Escuché ruidos afuera, como de caballos, y gritos, parecía que estaban disparando. El ventanal se iluminó, me asomé y vi siluetas, sombras, formaciones de hombres y caballos, antorchas. El terror me invadió cuando vi que apilaban muertos alrededor de toda la Casona. Golpee la el cristal de la ventana tratando de romperla, pero no le hacia nada. Los hombres a caballo gritaban que las quemaran junto con la casa, que no dejaran a nadie con vida, se carcajeaban. Busqué mi arma pero ya no estaba, Minerva, te juro que ya no estaba. Te escuchaba, podía oír tus plegarias y cómo golpeabas la puerta pidiendo que saliera en tu auxilio, pero la puerta me lo impidió. Cuando la casa ardía y todo era humo, tus gritos me quemaron más que las propias llamas que me consumían rápidamente.

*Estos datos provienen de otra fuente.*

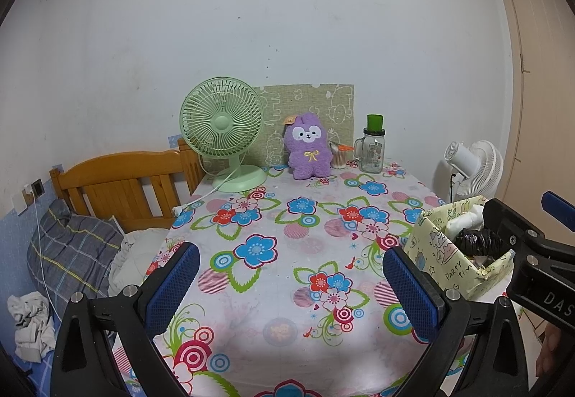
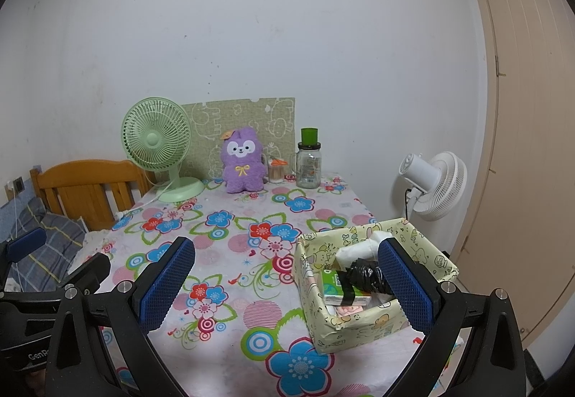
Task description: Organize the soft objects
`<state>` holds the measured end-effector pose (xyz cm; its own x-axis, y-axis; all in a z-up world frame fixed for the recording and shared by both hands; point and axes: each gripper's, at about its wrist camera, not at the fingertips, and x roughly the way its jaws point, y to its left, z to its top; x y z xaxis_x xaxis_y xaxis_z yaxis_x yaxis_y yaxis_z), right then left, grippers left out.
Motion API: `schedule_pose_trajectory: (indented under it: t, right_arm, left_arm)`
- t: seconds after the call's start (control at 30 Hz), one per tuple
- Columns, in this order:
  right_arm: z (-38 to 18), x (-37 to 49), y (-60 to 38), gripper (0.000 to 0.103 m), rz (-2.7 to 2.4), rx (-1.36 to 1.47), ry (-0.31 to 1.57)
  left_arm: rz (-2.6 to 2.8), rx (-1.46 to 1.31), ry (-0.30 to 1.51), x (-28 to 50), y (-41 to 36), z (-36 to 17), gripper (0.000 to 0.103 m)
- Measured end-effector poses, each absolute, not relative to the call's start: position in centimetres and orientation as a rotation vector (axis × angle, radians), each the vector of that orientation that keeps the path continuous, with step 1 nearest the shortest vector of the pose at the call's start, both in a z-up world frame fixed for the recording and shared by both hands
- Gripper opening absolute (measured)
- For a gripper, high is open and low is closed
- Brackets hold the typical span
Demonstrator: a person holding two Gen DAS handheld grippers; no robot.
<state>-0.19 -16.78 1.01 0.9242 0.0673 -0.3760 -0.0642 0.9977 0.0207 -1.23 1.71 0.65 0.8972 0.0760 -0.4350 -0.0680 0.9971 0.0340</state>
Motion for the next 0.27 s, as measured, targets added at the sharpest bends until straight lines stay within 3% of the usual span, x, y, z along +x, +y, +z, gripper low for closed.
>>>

Así fue esta vez, Minerva. Ahora, por un pequeño agujero en la puerta que ha dejado el incendio, trato de calmar tu llanto con palabras, y entonces me acuerdo de Carolina, la que dejé viva en la otra vida, la que no quería que viniera a tu rescate, pero deja de importarme, cuando soy consiente de que te amo, Minerva; y es solo cuando llego aquí, a nuestra habitación, es cuando me veo en diferentes cuerpos, son flashes de situaciones y vidas distintas que me hacen llegar aquí para tratar de rescatarte de las llamas, de los barbaros, pero nunca he podido derribar la puerta, Minerva, nunca. Tendrás que esperarme de nuevo, Minerva, para ver si con otro cuerpo puedo rescatarte, y ya no verte toda quemada, sin decir nada, solo llorando, sufriendo por nosotros.